• Exercise details
Please transcribe the listing below exactly, but only from the line containing "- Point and" through its last line.

*** Task input ***

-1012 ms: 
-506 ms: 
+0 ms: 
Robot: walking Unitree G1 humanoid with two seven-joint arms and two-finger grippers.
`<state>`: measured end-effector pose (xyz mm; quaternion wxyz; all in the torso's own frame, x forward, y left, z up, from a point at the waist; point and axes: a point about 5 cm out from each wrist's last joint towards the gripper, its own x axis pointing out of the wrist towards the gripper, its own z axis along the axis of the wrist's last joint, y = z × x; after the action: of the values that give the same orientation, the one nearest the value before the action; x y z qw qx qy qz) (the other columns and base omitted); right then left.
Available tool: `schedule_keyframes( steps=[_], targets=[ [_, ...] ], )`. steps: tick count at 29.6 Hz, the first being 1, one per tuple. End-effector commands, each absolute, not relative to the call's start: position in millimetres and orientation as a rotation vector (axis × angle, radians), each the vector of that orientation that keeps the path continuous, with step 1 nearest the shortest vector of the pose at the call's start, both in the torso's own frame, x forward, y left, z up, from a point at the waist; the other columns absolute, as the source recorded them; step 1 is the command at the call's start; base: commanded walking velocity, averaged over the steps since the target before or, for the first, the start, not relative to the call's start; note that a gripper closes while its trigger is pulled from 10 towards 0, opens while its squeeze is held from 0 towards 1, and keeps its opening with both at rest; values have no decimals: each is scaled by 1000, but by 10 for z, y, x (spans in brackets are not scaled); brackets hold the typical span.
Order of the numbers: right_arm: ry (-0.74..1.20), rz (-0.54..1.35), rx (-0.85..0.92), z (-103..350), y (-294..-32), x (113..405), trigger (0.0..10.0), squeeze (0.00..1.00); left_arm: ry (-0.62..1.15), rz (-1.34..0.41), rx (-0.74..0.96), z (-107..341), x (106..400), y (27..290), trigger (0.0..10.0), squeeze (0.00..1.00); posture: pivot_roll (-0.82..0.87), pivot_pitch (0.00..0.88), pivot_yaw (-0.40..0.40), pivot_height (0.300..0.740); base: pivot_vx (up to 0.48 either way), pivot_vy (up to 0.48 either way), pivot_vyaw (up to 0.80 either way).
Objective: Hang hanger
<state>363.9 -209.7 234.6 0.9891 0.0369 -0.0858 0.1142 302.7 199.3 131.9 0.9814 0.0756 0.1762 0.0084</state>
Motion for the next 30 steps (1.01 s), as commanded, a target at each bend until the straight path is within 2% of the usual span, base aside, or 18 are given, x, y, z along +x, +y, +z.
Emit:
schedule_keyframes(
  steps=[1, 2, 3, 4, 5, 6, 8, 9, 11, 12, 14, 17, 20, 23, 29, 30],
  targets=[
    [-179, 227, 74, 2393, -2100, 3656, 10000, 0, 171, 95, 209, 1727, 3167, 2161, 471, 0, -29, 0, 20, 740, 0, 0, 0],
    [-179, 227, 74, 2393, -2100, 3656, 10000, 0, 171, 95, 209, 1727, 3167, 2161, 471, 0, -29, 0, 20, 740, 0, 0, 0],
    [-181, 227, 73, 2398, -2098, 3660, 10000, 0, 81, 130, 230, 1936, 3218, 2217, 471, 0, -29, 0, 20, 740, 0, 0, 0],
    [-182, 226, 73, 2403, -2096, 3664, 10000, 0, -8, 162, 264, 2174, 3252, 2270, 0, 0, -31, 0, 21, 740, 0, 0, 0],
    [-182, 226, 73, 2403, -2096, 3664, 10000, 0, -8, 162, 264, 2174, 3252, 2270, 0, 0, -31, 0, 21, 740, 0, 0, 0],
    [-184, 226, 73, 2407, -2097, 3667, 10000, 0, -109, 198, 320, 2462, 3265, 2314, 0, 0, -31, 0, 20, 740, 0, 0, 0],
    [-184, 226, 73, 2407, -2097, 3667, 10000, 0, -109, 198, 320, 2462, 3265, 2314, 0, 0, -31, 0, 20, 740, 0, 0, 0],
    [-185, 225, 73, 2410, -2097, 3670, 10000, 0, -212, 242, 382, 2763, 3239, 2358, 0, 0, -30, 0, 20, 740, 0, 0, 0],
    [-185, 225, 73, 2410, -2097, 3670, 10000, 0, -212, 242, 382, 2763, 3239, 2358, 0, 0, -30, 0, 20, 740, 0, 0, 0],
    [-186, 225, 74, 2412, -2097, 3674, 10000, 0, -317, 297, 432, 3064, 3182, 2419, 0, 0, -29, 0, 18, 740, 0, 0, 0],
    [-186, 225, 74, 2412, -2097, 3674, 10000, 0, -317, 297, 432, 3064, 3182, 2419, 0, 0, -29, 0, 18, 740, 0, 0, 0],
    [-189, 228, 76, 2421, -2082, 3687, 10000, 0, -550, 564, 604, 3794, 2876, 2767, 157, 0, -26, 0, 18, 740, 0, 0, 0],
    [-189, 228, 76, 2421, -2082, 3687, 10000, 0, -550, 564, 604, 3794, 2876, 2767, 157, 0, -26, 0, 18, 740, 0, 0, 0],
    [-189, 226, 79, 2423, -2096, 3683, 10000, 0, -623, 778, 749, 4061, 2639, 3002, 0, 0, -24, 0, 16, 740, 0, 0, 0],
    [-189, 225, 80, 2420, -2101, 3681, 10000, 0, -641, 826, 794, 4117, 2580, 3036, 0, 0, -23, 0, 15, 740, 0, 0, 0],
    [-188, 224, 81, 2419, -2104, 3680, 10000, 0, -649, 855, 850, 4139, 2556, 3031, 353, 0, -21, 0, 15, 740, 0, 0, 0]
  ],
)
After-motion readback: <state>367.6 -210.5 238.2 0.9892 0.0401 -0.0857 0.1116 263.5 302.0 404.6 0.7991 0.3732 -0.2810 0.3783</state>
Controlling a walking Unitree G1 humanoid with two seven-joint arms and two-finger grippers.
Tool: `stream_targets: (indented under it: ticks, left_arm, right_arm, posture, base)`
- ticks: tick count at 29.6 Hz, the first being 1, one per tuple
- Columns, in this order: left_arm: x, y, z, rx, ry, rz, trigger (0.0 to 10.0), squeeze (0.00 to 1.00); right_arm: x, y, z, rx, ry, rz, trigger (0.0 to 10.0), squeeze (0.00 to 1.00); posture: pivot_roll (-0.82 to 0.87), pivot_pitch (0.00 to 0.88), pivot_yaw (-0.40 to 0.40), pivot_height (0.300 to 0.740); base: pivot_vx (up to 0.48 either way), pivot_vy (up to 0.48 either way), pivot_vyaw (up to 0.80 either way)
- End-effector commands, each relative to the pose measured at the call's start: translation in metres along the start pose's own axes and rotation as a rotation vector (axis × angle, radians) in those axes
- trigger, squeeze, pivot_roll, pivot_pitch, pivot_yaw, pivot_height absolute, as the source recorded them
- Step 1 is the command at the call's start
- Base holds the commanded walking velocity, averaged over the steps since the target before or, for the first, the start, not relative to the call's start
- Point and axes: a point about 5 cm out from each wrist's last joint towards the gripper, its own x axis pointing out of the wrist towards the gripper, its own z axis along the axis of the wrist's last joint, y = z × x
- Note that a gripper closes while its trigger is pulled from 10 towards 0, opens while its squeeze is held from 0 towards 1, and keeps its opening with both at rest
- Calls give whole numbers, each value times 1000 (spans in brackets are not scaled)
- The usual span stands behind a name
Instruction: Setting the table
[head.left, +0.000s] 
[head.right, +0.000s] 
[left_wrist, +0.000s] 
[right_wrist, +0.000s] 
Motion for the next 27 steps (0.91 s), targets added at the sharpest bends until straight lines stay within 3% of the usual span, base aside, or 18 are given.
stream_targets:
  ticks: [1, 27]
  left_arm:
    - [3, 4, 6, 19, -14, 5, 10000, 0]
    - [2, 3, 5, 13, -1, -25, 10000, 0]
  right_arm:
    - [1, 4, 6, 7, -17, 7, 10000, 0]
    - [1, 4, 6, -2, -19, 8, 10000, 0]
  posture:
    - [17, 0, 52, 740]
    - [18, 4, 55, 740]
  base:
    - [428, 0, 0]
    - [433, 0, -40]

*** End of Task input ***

• Reply to the exercise
- Point and axes: a point about 5 cm out from each wrist's last joint towards the gripper, its own x axis pointing out of the wrist towards the gripper, its own z axis along the axis of the wrist's last joint, y = z × x
- Note that a gripper closes while its trigger is pulled from 10 towards 0, opens while its squeeze is held from 0 towards 1, and keeps its opening with both at rest
- Calls give whole numbers, each value times 1000 (spans in brackets are not scaled)
- The usual span stands behind a name
Instruction: Setting the table
[head.left, +0.000s] 
[head.right, +0.000s] 
[left_wrist, +0.000s] 
[right_wrist, +0.000s] 
Motion for the next 27 steps (0.91 s), targets added at the sharpest bends until straight lines stay within 3% of the usual span, base aside, or 18 are given.
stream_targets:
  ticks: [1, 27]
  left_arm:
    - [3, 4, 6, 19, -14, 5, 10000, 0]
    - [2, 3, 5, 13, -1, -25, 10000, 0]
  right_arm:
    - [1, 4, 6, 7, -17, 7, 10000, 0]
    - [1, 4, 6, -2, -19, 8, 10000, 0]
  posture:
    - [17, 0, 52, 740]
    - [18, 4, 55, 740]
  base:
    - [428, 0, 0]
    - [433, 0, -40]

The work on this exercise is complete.